Git-lfs: git archive doesn't include LFS files

Created on 23 Jun 2016  路  33Comments  路  Source: git-lfs/git-lfs

  1. git archive any commit with files tracked by LFS

The archive contains the LFS pointer files instead of the files themselves.

enhancement

Most helpful comment

Just to clarify, without a working copy, git archive doesn't include LFS files or any other filtered files. This is a limitation in upstream Git, and it translates over to the GitHub releases, since they currently use that same mechanism. This also affects things like working tree encodings, which are common on Windows; CRLF handling; and anything else using this functionality.

I understand this is frustrating and surprising for a lot of people. It _is_ something we want to fix, but we haven't gotten to it yet.

Since the GitHub-provided archives aren't guaranteed to be stable (that is, they will contain the same contents but need not be bit-for-bit identical), many developers choose to produce their own archives so they can digitally sign them or provide file hashes, which is also a suitable workaround for this issue.

All 33 comments

I hoped that git archive would use the configured smudge filter, but apparently not. We'd have to modify git archive to support LFS, which probably won't happen since it's a core command, and LFS is an uncommon extension. I think implementing a git lfs archive command would be better.

Could you please clarify - is this issue closed as "Will not fix", or there is a solution already (or separate ticket opened to track it)?

Are there any recommended work arounds? At this point in time, all I can think of is to manually copy LFS-enabled files from my working copy. That can't be the best way, can it?

+1 to this feature. Badly needed.

Any suggestions for a workaround? I depend on git-archive for an internal workflow. We now track multiple files in LFS and manual copying no longer works.

FWIF, answering my own question. I'm not terribly happy about this but it works.

      manual_files_to_copy = `git lfs ls-files| cut -d ' ' -f 3-`.split("\n")
      manual_files_to_copy.each { |f|
        full_path_to_file = "#{source_dir}/#{f}"
        puts "copying #{full_path_to_file} to #{f}".red
        sh "cp -f \"#{full_path_to_file}\" \"#{f}\"" || abort
      }

We (in the Docker official images over in @docker-library) use git archive heavily to avoid even having a local checkout of the things we're generating a tarball for (we invoke git archive from directly inside a bare repository with no working copy), so Git LFS not being able to support that is a major downer. :disappointed:

+1, I store pre-processed machine learning data sets using git lfs and when I need to train the model on a cloud machine, it'd be way faster for me to git lfs archive vs git lfs clone

Here's a script that gets the job done. Not the cleanest thing (it creates a repo to pull down the file), but it works.

#!/bin/bash

# Do a git-archive and put files in CWD
# If LFS pointer file, download actual file

#set -x

if [ $# -lt 2 ]; then
    echo "Usage: $0 <remote> <tree-ish> [<path>...]"
    exit 1
fi

REMOTE=$1
TREEISH=$2
shift 2

# Create local repo in tmp directory to download LFS files

DIR=.tmp$$
mkdir $DIR
cd $DIR

git init                      > /dev/null
git remote add origin $REMOTE > /dev/null

git archive --remote=$REMOTE $TREEISH $* | tar xvf -
if [ $? -ne 0 ]; then
    echo "git-archive|tar failed"
    cd ..
    rm -rf $DIR
    exit 1
fi

MATCHES=$(grep --files-with-matches --recursive "oid sha256" .)
for FILE in $MATCHES; do
    # Echo SHA into smudge to download file
    # Permissions perserved by redirecting into orignal file
    SHA=$(cat $FILE)
    echo "$SHA" | git lfs smudge $FILE > $FILE
done

rm -rf .git

rsync -a * .* ..

cd ..
rm -rf $DIR

exit 0

+1 from my side.

Webview download zips as well as the zips that are attached at releases are a form of deployment for non-git-users. Any workaround, that needs a git client on the users side, is therefore effectively useless.
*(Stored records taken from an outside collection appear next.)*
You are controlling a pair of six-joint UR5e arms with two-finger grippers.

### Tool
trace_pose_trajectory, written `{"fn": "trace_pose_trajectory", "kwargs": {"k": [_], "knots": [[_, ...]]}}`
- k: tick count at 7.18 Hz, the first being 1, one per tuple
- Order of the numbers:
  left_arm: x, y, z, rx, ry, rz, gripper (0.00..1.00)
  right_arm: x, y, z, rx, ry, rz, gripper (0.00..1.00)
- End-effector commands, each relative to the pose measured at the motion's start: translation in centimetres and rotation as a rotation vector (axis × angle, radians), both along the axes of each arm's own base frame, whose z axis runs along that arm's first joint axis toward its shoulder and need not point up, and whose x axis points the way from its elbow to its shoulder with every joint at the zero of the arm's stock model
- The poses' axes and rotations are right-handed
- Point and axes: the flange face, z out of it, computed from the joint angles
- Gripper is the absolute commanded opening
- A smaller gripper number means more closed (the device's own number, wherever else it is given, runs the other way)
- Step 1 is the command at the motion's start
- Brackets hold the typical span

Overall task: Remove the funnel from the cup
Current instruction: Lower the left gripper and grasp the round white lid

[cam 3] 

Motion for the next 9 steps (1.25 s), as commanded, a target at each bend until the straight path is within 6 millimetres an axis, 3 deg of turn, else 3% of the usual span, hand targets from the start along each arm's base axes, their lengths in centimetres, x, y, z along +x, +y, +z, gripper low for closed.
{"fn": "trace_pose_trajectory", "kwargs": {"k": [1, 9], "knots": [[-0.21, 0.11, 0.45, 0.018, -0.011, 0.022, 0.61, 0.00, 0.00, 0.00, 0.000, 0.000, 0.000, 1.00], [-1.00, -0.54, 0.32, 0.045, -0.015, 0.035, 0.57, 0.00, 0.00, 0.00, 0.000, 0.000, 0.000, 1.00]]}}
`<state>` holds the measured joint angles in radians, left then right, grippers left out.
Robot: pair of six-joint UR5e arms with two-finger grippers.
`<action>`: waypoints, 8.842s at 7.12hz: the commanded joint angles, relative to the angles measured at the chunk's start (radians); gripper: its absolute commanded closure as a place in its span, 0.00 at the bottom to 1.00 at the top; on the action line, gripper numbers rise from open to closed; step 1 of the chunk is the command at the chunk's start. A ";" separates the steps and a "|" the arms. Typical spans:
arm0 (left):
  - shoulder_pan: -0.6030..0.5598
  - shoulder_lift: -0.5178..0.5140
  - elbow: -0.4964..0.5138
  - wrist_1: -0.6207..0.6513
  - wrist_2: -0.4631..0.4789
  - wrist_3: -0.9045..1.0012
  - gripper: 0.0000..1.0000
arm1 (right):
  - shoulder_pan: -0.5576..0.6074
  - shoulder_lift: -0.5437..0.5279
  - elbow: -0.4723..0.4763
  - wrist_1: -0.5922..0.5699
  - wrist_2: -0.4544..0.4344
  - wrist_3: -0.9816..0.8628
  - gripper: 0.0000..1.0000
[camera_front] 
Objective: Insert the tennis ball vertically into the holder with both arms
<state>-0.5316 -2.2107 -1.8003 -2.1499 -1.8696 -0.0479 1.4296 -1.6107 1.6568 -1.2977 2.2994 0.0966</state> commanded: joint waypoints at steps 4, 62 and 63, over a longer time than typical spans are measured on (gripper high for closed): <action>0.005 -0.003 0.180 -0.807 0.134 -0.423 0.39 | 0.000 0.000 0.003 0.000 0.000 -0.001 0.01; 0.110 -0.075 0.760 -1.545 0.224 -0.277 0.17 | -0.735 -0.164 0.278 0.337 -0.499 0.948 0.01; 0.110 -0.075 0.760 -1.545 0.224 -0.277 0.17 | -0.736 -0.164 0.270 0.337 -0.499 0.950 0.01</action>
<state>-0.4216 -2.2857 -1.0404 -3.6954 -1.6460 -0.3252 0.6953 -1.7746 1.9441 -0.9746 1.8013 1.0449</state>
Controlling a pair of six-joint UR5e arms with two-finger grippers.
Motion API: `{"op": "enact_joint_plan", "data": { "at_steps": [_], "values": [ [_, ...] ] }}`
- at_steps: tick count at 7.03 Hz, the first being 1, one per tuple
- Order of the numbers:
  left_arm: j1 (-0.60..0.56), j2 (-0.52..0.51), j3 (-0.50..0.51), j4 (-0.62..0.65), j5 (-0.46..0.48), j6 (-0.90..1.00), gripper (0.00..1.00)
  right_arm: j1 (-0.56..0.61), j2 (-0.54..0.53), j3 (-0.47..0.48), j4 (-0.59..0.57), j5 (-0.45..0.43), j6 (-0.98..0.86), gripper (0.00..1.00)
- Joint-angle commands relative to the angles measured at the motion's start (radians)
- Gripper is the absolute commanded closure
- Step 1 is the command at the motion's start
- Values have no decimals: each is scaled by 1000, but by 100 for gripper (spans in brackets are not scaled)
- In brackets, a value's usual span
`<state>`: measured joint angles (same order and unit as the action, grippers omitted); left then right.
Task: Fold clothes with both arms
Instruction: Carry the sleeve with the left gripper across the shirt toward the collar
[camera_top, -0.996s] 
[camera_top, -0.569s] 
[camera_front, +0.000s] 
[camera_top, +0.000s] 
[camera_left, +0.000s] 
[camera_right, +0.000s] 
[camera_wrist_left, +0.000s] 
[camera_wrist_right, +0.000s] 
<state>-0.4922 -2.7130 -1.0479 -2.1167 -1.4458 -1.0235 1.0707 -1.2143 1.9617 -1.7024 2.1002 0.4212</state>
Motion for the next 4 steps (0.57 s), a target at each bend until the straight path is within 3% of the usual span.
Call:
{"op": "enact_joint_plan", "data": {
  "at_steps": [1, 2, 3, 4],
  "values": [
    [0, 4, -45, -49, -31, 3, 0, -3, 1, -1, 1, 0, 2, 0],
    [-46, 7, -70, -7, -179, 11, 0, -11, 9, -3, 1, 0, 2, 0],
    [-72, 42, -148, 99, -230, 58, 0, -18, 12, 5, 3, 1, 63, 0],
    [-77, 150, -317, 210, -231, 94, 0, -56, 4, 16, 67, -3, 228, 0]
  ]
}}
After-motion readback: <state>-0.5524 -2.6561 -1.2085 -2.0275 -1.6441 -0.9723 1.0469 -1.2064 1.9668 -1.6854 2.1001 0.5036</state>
In any case: zip-files of the full repo, that do not contain the full repo are (in most cases) useless. Especially, as the user is not aware of, what's missing. Its an intransparent unexpected behaviour to the user.

So from my point of view, the default behaviour must be, including all files, no matter where they come from.

Can we re-open this?

Can we re-open this?

@jjgod I think that I would prefer to leave this issue closed. (@larsxschneider, please correct me if I am wrong) but I believe changing the behavior of git archive would require an upstream change in Git, in which case I think that the best place to have this discussion would be on [email protected].

If the issue is referring to the "download ZIP" functionality of GitHub.com, that request should be sent to [email protected], since this repository does not pertain to GitHub.com, only Git LFS.

No, I鈥檓 referring to having a git lfs archive command, does it exist now?

No, I鈥檓 referring to having a git lfs archive command, does it exist now?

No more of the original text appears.